* How to complete this task *
Examine the listing below and state how many of its lines contain the word "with". Write only the number.

[Opening Given material section]

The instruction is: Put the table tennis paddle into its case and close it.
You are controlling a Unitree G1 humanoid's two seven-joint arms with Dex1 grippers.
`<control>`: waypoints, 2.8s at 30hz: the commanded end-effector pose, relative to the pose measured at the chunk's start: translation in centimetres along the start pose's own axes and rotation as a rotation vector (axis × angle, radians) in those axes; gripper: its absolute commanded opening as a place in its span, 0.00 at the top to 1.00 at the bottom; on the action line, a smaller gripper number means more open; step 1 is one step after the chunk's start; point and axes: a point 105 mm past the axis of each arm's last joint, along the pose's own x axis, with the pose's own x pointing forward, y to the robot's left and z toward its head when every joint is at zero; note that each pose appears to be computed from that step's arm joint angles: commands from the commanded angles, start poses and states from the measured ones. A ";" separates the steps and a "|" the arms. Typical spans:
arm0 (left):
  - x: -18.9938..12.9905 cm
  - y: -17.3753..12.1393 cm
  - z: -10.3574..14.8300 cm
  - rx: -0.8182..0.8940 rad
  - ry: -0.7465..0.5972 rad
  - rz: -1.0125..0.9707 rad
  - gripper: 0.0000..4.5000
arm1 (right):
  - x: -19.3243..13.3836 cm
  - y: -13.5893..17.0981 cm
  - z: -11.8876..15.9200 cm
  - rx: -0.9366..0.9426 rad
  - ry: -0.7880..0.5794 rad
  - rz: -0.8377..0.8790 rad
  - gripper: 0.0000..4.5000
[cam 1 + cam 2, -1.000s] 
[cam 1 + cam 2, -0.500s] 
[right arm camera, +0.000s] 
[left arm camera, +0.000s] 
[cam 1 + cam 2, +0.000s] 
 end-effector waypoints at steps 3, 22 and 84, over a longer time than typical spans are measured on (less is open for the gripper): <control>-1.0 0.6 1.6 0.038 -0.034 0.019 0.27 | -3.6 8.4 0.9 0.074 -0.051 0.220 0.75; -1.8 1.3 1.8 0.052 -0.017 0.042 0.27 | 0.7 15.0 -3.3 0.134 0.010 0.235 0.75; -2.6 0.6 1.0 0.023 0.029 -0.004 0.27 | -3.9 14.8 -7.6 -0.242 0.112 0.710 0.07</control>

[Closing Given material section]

* Task answer *
2